To Dr Steve Greene, one-time neighbour of Klaus Fuchs, but, more importantly, someone who reminds me, every day, through my daughter Natalie, that scientists have also brought immense good.
THE BOMB
A Life
Gerard J. DeGroot
Preface
NOTHING THAT MAN has made is bigger than the Bomb. If your mountain is not in the right place, drop us a postcard, Edward Teller, the father of the H-Bomb, once quipped. To the nuclear wizards, the Bomb was not just a weapon, it was a tool for re-shaping the earth. Though the opportunities to move mountains proved few, a restructuring of the world did take place.
Many atomic physicists hoped that the Bomb would be big enough to destroy war itself. The idea seems nave. The atomic age has not, after all, been very peaceful. But the striking fact of the Cold War is that it remained cold. Though tens of thousands of nuclear weapons were made, after Nagasaki, none were used in anger. We cling to the hope that the bigness of the Bomb continues to be a deterrent against its use.
The sheer size of the Bomb is what makes the topic so attractive. It killed hundreds of thousands of people in a matter of seconds, condemned others to a lingering death and made vast tracts of land unfit for life. It has dominated the minds of those condemned to live in the atomic age, exerting its influence not just on politics, but also throughout popular culture.
Impressive books have been written on the Manhattan Project, the H-bomb, the Cuban Missile Crisis, nuclear deterrence and the disarmament negotiations. The detail of those books runs deeper than has been possible here. But detail was not my primary aim; I wanted to present the entire life of the Bomb in one volume in order to provide a sense of its size and a feeling for its ubiquity. All the main characters are here Oppenheimer, Teller, Kurchatov, Sakharov, Truman, Stalin, Churchill, Kennedy, Khrushchev, Reagan and Gorbachev. But Ive also included minor characters whose lives were affected by the Bomb: the anonymous technicians of the Manhattan Project, the cancer-ridden downwinders in Utah, the genetically damaged communities of Chelyabinsk, the campers of Greenham Common, the displaced peoples of Bikini. Like a great Hollywood epic, this book has a cast of thousands.

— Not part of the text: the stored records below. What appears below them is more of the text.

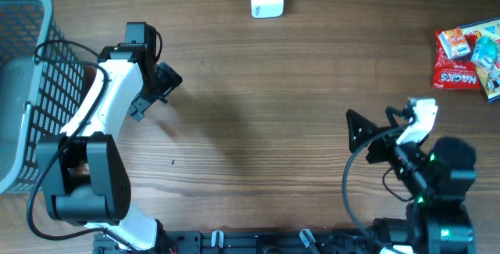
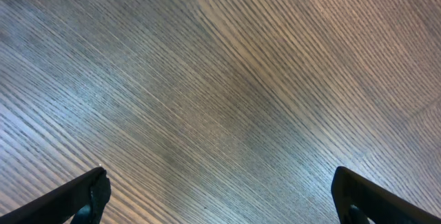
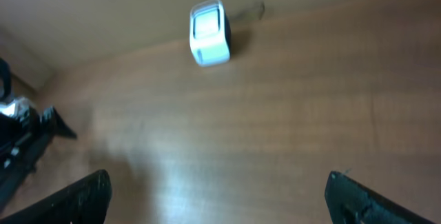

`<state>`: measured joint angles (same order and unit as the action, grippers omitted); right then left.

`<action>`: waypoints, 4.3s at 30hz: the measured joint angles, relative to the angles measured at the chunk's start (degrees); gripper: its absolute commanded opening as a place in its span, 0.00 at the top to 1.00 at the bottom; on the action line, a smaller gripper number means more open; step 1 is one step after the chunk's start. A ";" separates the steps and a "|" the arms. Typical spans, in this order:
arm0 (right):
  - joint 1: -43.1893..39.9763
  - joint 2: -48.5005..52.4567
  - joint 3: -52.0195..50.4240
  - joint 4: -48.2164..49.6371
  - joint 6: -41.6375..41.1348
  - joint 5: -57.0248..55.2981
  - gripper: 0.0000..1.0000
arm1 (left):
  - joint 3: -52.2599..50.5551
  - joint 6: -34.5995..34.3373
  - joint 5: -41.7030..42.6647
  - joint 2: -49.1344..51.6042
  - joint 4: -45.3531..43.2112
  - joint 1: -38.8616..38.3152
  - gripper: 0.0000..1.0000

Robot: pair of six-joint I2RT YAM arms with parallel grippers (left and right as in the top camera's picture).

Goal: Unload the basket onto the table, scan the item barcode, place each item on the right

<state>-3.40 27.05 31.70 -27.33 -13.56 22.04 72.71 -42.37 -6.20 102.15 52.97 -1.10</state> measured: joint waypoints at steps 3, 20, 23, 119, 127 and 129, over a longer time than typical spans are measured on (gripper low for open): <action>0.00 -9.51 -12.92 13.44 -0.74 0.02 0.00 | 0.00 0.00 0.02 0.00 0.04 0.00 0.00; 0.00 -26.01 -31.26 28.59 4.59 -2.29 0.00 | 0.00 0.00 0.02 0.00 0.00 0.00 0.00; -0.28 -26.01 -31.26 28.26 7.19 -5.38 0.01 | 0.00 0.00 0.02 0.00 0.00 0.00 0.00; -0.28 -26.38 -31.32 27.21 9.81 -17.86 0.00 | -71.97 28.70 6.75 -101.37 -48.68 0.85 0.00; -0.28 -26.38 -31.32 27.21 9.81 -17.86 0.00 | -71.97 35.91 6.75 -101.37 -48.68 1.14 0.00; -0.28 -26.38 -31.32 27.21 9.81 -17.86 0.00 | -71.97 36.17 6.75 -101.37 -48.68 1.14 0.00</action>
<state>-3.68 0.67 0.38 -0.12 -3.75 4.19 0.73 -6.20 0.56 0.78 4.29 0.03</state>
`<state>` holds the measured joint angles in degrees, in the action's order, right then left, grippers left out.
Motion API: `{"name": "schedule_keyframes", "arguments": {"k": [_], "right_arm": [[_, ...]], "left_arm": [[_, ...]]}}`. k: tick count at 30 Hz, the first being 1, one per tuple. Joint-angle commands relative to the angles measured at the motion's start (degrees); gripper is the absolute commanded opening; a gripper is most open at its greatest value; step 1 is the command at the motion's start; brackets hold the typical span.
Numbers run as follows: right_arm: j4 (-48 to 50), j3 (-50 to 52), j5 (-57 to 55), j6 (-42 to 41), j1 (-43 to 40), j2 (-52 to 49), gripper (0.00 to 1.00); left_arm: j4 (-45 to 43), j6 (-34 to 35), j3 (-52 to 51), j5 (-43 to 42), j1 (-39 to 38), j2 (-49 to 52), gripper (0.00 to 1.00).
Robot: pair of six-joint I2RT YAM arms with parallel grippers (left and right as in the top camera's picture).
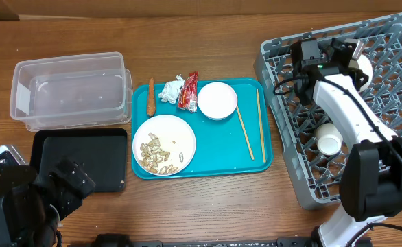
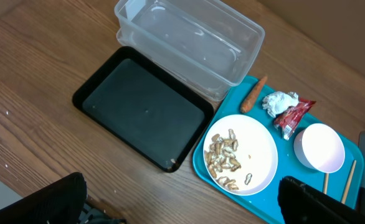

The bigness of the Bomb is both a blessing and a curse. I could have written a much bigger book, but I quickly exhausted the tolerance of a generous editor. I am tormented by what I have left out, not just because some areas deserve deeper discussion, but also because so many more good stories remain to be told. In deciding what went in and what got cut I made a strategic decision which I hope will make sense to the reader. It is my sincere feeling that the really big decisions about the Bomb were all made by around the time of the Cuban Missile Crisis. The revolt against the Bomb had evaporated, the H-Bomb was made, tests went underground and the superpowers accepted the doctrine of mutually assured destruction. The period after 1962 was characterized by the rapid progression down a road called proliferation which had been paved long before. The world (or at least most of it) had stopped worrying and had learned to love the Bomb.